Cosa c'entra lo SPID con il reddito di cittadinanza

Perché il provvedimento del governo a sostegno dei cittadini in difficoltà economica (5 milioni, secondo il Mise) può far decollare la trasformazione digitale della pubblica amministrazione

Cosa c'entra lo SPID con il reddito di cittadinanza
 Afp
 Conte e Di Maio con la card del reddito di cittadinanza

Tra gli effetti collaterali del reddito di cittadinanza, ce n’è uno che finora è passato inosservato. Infatti potrebbe essere l’occasione per far finalmente decollare lo SPID. SPID è un acronimo che sta per Sistema Pubblico di Identità Digitale. In pratica è il sistema con cui accedere a tutti i servizi della pubblica amministrazione con un clic, senza dover ogni volta ridare le nostre credenziali. 

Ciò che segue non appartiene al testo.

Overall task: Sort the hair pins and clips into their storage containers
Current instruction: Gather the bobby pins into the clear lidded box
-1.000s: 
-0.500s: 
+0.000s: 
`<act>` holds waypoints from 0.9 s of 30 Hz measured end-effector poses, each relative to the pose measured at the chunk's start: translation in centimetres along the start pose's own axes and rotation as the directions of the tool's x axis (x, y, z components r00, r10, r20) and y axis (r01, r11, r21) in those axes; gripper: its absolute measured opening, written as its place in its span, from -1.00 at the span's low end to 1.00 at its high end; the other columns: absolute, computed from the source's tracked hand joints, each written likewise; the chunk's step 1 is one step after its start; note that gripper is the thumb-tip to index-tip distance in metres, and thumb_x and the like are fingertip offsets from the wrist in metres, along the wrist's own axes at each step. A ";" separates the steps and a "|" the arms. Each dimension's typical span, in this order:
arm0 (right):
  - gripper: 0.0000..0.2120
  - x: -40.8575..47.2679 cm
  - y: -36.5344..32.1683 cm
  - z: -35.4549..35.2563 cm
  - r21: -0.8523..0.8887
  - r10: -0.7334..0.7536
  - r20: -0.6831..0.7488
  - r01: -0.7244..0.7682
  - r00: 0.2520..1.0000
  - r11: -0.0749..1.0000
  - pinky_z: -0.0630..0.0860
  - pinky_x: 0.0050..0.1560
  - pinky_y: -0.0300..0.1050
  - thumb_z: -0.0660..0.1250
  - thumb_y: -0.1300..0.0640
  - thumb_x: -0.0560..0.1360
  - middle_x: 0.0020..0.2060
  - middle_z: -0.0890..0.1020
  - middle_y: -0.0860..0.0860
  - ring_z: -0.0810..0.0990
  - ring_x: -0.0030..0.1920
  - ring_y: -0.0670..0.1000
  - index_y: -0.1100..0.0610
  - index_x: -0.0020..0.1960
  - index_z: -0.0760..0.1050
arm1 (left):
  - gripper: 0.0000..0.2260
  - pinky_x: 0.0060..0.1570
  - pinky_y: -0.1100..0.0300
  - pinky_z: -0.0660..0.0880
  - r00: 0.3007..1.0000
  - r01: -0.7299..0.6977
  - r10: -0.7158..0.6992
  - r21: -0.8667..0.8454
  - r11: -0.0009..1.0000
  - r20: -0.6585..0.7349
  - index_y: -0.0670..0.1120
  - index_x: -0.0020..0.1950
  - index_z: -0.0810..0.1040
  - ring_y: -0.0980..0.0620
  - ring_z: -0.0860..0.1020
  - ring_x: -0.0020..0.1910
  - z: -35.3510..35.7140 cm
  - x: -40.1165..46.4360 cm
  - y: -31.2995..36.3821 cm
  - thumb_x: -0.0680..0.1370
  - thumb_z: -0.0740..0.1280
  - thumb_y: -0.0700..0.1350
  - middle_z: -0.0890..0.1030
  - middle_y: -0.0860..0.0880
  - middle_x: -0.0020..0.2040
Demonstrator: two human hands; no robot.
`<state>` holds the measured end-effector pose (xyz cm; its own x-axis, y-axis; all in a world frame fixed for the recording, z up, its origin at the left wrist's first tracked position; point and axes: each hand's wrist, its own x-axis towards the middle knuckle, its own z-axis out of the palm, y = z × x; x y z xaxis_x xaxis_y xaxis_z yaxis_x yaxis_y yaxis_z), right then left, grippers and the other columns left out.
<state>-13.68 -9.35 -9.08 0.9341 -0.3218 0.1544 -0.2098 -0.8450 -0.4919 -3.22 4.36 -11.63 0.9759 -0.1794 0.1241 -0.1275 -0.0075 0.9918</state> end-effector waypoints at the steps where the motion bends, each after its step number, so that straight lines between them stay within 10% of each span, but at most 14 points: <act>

Lo dico meglio: entri, ovvero ti logghi (la Crusca mi perdoni), e a quel punto puoi fare tutto, iscrivere i tuoi figli a scuola, pagare una multa e cambiare residenza. Sei tu. E la pubblica amministrazione grazie a SPID lo sa. Un po’ come accade con il pulsante di Facebook con il quale ci registriamo in moltissimi siti web: in quel caso è Facebook che garantisce sulla nostra identità (e in cambio si prende i dati della nostra navigazione, per poterci profilare meglio). 

SPID insomma è un progetto importante sulla strada che farà diventare gli italiani digital: lanciato in pompa magna nel 2016, è sostanzialmente ancora al palo. Sul sito dell’AGID, l’Agenzia per l’Italia Digitale, il contatore dice che ad oggi hanno attivato SPID 3 milioni e 406 mila persone. Pochissime per chi ricorda che l’obiettivo erano 3 milioni nel primo anno. E ancora meno se consideriamo che lo SPID era obbligatorio per i docenti e i 18 enni che hanno beneficiato dei 500 euro del bonus cultura.

Conte e Di Maio con la card del reddito di cittadinanza (Afp)

Ora SPID diventa la chiave per accedere al reddito di cittadinanza: vuol dire che 5 milioni di italiani, disoccupati e a basso reddito, potranno registrarsi con SPID e chiedere il reddito online. Dal punto di vista della digitalizzazione, è una grande opportunità. Vuol dire in un colpo solo triplicare il numero di persone coinvolte sfiorando i 10 milioni. È il momento giusto per rimettere mano ad un progetto che ancora non funziona come potrebbe. Pochi sono ancora i servizi collegati.

E poi SPID è erogato da otto aziende private (come Poste, TIM, Aruba), con l’idea che sopra ci si possa fare del business. Tra l’altro doveva essere gratuito per due anni: ne sono trascorsi tre dal lancio ed è chiaro che imporre un pagamento è complicato visto che si tratta di un servizio essenziale per i cittadini che fa funzionare meglio la pubblica amministrazione. Il vero business di SPID è questo: uno Stato che grazie al digitale funziona meglio e costa meno.